Purpose : Inherited retinal diseases (IRDs) are genetic eye conditions caused by variants that disrupt retinal function, resulting in blindness. Despite progress in identifying genes associated with IRDs, improvements are necessary for the correct classification of rare autosomal dominant (AD) disorders. AD diseases are highly heterogenous, with causal variants being restricted to specific amino acid changes within certain protein domains, making AD conditions difficult to classify. We aim to determine the top-performing in-silico tools on predicting the pathogenicity of AD IRD variants and apply them on a cohort of patients with undiagnosed IRDs.

Methods : Extracting annotated pathogenic and benign variants from ClinVar, we systematically benchmarked 39 variant classifiers for genes associated with IRDs, split by inheritance pattern.

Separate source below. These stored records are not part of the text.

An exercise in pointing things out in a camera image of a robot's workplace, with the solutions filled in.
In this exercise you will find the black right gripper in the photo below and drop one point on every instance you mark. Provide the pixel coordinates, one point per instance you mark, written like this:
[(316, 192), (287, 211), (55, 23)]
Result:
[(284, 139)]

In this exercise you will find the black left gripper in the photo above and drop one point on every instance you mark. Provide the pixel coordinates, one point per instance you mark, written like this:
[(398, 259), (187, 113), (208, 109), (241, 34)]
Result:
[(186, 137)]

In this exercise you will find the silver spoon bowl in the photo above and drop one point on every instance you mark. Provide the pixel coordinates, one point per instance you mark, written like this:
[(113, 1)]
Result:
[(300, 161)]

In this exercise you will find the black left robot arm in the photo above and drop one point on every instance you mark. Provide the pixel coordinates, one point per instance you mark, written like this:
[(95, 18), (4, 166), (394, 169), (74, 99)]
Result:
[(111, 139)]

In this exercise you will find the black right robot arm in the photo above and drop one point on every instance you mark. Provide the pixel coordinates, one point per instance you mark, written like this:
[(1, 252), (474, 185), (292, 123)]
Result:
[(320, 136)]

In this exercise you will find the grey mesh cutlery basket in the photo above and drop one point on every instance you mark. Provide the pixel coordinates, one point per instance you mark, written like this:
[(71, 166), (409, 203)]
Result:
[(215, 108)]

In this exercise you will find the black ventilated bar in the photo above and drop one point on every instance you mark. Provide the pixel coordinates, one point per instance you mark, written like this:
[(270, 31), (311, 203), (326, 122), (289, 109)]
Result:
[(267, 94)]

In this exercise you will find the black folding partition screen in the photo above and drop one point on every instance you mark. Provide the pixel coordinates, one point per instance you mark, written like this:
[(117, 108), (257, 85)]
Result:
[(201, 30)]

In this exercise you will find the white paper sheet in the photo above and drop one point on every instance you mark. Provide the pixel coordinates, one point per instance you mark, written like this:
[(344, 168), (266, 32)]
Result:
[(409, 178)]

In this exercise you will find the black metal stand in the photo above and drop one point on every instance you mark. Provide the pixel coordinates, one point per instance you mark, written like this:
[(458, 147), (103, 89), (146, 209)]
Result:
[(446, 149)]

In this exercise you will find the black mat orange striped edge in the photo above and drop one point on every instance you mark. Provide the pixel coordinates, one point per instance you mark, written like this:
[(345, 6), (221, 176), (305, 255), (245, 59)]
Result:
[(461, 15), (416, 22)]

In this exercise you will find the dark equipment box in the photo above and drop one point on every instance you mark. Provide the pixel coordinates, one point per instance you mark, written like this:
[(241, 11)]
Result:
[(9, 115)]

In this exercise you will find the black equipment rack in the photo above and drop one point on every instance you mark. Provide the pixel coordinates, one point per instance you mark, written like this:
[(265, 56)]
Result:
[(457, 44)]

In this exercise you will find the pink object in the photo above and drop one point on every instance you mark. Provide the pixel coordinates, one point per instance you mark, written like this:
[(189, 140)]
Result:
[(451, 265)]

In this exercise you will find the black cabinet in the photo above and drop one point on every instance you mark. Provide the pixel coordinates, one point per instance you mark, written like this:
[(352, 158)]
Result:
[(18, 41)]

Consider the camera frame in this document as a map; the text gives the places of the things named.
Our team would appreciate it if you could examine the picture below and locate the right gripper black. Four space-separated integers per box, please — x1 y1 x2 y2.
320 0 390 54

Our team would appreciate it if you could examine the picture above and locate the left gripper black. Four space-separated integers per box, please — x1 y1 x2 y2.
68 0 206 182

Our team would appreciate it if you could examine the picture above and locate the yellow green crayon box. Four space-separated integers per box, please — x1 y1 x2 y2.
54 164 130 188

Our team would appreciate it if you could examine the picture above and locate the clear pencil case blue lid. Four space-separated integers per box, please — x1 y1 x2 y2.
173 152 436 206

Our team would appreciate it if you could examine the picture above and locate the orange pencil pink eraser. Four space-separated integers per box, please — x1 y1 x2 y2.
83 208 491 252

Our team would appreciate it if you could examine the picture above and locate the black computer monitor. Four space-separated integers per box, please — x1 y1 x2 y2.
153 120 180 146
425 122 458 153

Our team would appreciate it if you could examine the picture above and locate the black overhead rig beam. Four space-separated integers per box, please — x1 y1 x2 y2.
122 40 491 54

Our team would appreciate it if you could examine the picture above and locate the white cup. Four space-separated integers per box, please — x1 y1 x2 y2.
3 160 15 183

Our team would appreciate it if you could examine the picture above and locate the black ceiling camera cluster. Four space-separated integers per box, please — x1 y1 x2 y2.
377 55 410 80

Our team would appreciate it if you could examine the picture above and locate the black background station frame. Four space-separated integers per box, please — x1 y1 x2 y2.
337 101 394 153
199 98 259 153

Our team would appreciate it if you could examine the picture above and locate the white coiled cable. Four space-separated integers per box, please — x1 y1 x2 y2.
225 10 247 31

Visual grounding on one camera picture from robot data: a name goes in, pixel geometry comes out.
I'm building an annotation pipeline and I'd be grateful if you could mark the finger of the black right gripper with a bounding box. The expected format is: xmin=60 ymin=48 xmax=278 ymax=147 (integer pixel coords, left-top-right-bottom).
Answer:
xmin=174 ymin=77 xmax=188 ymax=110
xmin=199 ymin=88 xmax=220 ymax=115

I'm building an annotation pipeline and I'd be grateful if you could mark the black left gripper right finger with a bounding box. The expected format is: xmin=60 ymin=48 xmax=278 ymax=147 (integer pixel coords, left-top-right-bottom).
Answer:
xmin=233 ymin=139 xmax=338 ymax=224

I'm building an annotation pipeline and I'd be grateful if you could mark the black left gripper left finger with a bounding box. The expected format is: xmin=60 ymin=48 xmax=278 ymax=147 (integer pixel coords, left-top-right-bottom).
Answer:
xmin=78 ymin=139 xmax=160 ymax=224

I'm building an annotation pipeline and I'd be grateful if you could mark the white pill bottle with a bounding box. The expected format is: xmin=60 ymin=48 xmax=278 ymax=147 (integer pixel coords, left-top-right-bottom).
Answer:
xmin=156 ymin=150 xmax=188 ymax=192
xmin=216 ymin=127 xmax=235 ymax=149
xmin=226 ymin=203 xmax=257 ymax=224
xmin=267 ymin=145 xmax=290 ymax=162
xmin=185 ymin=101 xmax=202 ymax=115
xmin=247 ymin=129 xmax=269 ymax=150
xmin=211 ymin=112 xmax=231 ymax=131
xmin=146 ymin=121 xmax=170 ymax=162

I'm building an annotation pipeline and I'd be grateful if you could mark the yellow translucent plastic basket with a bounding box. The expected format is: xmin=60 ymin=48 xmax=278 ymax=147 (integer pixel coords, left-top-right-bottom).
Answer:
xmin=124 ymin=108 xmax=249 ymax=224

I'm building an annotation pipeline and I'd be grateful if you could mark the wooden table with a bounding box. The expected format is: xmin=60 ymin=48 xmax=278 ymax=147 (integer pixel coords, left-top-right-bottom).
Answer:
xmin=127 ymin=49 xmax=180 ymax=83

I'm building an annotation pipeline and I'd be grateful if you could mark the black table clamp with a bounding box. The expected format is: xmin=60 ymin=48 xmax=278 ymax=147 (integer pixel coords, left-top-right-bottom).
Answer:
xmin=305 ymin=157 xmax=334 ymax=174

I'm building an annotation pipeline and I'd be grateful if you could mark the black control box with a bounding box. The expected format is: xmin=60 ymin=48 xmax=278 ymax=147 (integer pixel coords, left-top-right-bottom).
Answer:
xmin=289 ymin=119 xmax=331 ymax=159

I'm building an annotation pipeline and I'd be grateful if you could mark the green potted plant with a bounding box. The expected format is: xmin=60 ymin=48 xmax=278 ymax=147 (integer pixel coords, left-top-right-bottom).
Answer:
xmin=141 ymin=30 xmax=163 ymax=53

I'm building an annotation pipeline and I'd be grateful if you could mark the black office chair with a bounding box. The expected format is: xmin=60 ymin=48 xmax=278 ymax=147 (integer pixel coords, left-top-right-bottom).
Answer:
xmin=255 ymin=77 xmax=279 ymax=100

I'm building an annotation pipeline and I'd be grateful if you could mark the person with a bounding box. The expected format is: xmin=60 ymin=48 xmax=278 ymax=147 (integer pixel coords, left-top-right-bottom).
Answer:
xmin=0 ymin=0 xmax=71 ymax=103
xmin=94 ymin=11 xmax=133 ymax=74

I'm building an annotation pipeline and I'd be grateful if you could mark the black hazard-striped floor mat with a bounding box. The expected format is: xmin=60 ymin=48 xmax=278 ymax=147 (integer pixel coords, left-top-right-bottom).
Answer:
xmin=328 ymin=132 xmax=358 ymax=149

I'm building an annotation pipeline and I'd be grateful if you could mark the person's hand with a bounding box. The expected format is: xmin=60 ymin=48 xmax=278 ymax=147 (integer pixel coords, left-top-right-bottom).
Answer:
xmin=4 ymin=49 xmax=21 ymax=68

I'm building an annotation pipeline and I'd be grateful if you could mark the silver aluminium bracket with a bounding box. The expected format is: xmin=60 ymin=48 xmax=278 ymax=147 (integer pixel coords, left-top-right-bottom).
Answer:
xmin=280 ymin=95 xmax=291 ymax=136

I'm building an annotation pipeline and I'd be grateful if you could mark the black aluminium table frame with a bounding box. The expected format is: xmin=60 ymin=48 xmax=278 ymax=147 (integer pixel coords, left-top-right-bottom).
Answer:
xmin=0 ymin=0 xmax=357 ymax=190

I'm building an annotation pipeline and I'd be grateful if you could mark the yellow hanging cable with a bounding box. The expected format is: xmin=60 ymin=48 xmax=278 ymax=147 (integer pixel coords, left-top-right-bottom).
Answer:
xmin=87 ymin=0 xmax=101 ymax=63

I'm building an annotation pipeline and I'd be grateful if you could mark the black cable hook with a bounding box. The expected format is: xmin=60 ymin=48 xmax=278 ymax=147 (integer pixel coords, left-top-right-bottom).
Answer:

Using area-under-the-curve (AUC) analysis, we determined the top-performing classifiers and defined thresholds for variants that were likely-pathogenic, likely-benign, or variants of unknown significance. We evaluated the top-performing classifiers using whole genome sequencing data of a cohort of >1,000 patients affected with IRDs of unknown etiology.

Results : Benchmark analysis identified MutScore, ClinPred, BayesDel, MetaRNN, REVEL, and VEST4 as the top-performing classifiers for AD IRD variants. MutScore achieved the highest accuracy in differentiating likely-pathogenic and likely-benign variants within AD genes, yielding an AUC of 0.969. A filtered benchmark of gain-of-function and dominant negative variants resulted in BayesDel achieving the highest performance with an AUC of 0.997. Five patients with variants in NR2E3, RHO, GUCA1A, and GUCY2D were confirmed to have dominantly inherited disease based on pedigree, phenotype, and segregation analysis. We identified two novel variants in GUCA1A (c.428T>A, p.Ile143Thr) and RHO (c.631C>G, p.His211Asp) in two patients.

Conclusions : Our findings support the effectiveness of using a multi-classifier approach consisting of new missense classifiers to identify pathogenic variants in patients affected with AD IRDs. The top-performing models significantly outperformed tools traditionally used in clinical practice, such as PolyPhen2, SIFT, and CADD. Our results provide a foundation for improved genetic diagnosis for patients with IRDs, a crucial step in guiding patient care in the era of gene therapy.

This abstract was presented at the 2024 ARVO Annual Meeting, held in Seattle, WA, May 5-9, 2024.